Required action: In the entries that follow, find the line containing "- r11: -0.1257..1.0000" and the line containing "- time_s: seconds", then retype exactly the lines from the first through the second, pictures excluded.

Data under study:
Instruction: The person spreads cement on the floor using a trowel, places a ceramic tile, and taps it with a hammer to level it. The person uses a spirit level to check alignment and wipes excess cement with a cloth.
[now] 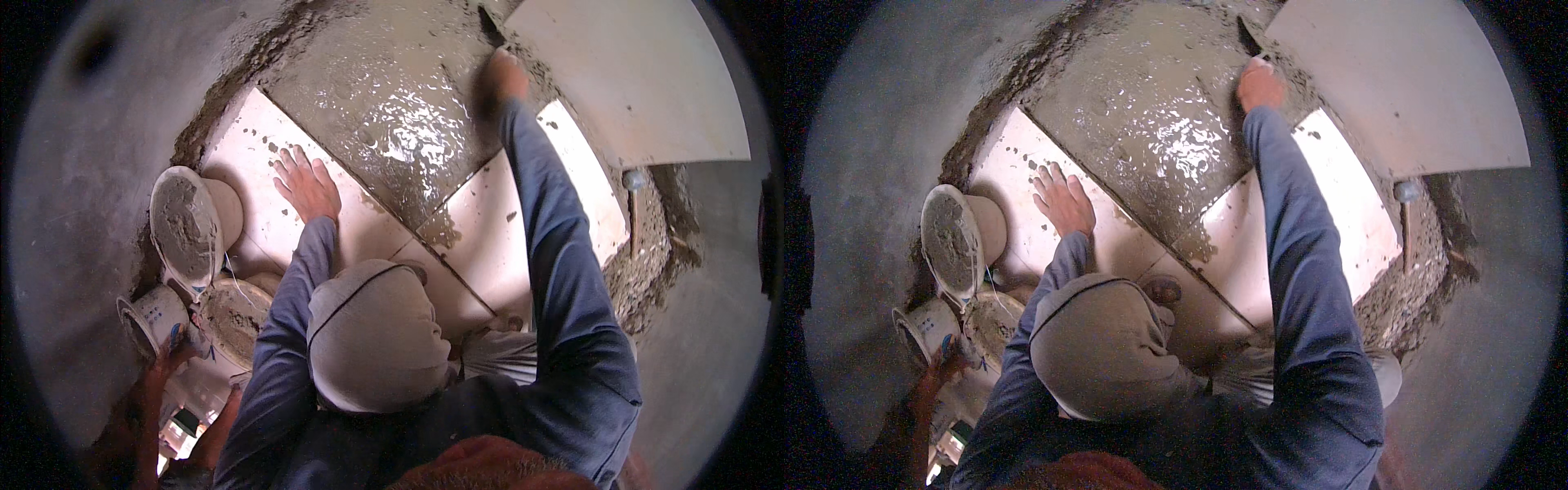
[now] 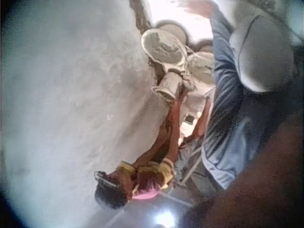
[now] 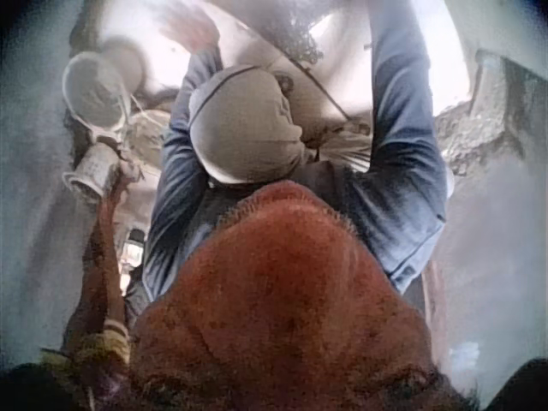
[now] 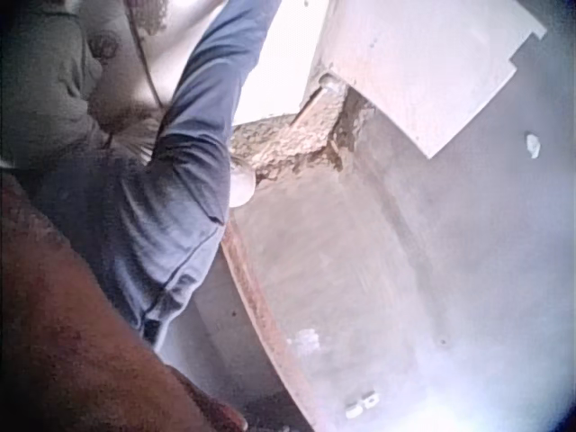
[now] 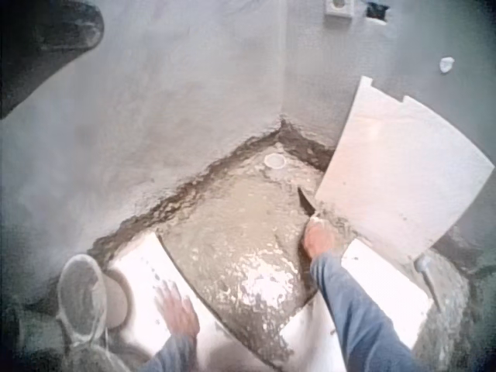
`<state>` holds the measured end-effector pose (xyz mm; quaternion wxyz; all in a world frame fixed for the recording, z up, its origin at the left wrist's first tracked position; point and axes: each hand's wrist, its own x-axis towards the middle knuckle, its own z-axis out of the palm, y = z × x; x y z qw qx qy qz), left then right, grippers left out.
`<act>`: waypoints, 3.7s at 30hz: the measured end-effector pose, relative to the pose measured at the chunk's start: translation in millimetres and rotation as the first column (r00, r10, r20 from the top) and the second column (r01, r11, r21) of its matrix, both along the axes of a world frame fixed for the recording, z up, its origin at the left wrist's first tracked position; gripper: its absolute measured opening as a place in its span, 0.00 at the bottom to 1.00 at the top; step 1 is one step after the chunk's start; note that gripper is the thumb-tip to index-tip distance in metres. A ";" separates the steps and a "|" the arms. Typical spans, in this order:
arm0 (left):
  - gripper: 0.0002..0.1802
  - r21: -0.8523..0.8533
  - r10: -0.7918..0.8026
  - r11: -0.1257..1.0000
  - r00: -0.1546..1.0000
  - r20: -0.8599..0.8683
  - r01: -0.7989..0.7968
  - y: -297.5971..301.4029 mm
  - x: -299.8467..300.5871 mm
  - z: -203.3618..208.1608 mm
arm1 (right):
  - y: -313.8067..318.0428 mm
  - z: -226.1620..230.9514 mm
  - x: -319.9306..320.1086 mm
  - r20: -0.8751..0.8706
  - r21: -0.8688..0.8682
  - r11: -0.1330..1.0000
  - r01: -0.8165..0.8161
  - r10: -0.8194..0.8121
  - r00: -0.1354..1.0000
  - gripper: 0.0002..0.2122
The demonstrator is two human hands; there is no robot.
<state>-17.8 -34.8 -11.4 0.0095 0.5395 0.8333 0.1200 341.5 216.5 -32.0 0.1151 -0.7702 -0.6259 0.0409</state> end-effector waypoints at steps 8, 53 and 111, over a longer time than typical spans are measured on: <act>0.34 -0.067 0.022 0.998 0.999 0.031 -0.020 5.9 -2.1 6.4 | -89.8 12.6 -36.3 -0.162 0.192 0.915 -0.355 0.387 0.908 0.13; 0.35 -0.128 0.028 0.991 0.999 -0.042 -0.033 -0.7 -12.9 -13.1 | -11.6 102.8 -167.6 -0.389 -0.365 0.450 -0.815 0.721 0.573 0.20; 0.34 -0.058 0.048 0.997 0.999 0.002 -0.048 0.2 -7.8 -10.1 | -103.9 125.2 119.5 0.439 -0.718 0.447 -0.534 0.886 0.152 0.10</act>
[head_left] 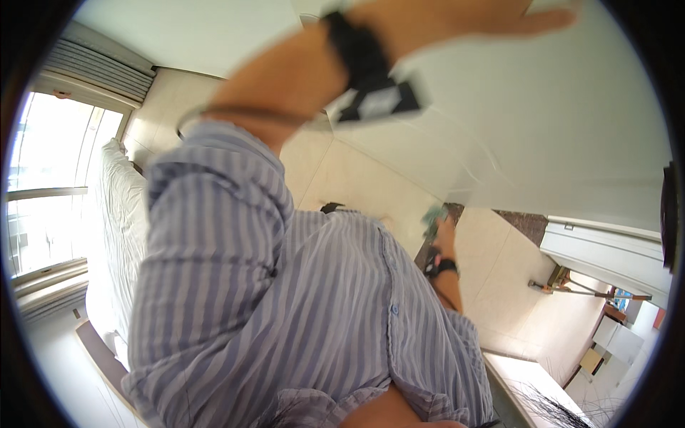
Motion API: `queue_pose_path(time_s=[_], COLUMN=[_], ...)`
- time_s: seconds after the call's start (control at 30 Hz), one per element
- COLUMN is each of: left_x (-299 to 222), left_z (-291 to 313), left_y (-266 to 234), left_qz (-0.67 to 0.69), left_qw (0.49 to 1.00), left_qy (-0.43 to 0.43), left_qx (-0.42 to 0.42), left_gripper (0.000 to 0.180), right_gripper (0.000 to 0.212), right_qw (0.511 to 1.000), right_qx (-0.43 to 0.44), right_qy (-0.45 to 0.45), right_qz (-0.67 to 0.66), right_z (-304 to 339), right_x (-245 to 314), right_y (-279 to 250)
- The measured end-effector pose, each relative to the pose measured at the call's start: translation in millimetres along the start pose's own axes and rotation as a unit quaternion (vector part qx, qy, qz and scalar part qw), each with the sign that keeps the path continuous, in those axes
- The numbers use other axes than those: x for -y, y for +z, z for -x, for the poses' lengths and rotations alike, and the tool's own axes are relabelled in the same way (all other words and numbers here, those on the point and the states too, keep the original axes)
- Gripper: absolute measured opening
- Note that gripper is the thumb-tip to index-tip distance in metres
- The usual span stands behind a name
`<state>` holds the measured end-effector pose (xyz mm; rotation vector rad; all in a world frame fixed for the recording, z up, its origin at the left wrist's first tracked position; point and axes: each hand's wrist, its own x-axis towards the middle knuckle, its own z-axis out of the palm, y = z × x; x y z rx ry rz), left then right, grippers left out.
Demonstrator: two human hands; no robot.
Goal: The person wipes a door with a cloth, covering the upper and lower surfaces.
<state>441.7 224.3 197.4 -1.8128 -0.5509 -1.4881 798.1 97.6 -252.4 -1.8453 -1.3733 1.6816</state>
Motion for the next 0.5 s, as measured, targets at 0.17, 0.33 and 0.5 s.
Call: queue_pose_path(time_s=[0.17, 0.33, 0.5], left_x=[-127, -128, -110], left_z=[38, 41, 57], left_y=[-111, -182, -237], left_qz=[0.198, 0.229, 0.43], left_qw=[0.812, 0.767, 0.805], left_qy=[-0.49, -0.539, -0.403], left_qx=[0.249, 0.264, 0.077], left_gripper=[0.02, 0.02, 0.076], right_gripper=[0.038, 0.037, 0.04], right_qw=[0.925, 0.818, 0.871], right_qx=[0.142, 0.189, 0.113], right_qy=[0.094, 0.138, 0.063], right_qz=[0.339, 0.526, 0.474], right_z=[20, 33, 35], right_x=[-234, -312, -165], right_y=[-61, -107, -104])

Answer:
  - r11: -0.1257..1.0000
  - r00: -0.1546..1.0000
  - r20: -0.8599..0.8683
  - r01: -0.7989..0.7968
  - y: -297.5971..301.4029 mm
  - x: -299.8467..300.5871 mm
  - z: -203.3618..208.1608 mm
arm1 (right):
  - y: -313.8067..318.0428 mm
  - z: -226.1620..230.9514 mm
  - x: -319.9306..320.1086 mm
  - r20: -0.8751..0.8706
  - r21: -0.8688..0.8682
  - r11: -0.1330..1.0000
  - r01: -0.8165..0.8161
  - r10: -0.8194..0.8121
  - r00: -0.1354..1.0000
  - gripper: 0.0002..0.2122
The demonstrator is two human hands; there is no robot.
<state>-17.8 -34.8 -11.4 0.0095 0.5395 0.8333 0.1200 341.5 216.5 -32.0 0.1151 -0.7702 -0.6259 0.0409</state> end-effector waypoints at steps 8, 53 and 111, over a longer time than typical spans are measured on: <act>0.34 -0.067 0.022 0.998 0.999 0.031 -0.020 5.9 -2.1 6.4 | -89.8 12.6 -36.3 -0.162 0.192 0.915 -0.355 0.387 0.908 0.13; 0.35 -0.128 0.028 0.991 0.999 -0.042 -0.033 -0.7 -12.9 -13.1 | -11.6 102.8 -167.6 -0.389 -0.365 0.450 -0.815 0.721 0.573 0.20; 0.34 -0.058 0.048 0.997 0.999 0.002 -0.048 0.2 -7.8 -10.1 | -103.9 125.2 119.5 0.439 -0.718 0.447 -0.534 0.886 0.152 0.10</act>
[head_left] 
Motion API: `queue_pose_path(time_s=[_], COLUMN=[_], ...)`
- time_s: seconds after the call's start (control at 30 Hz), one per element

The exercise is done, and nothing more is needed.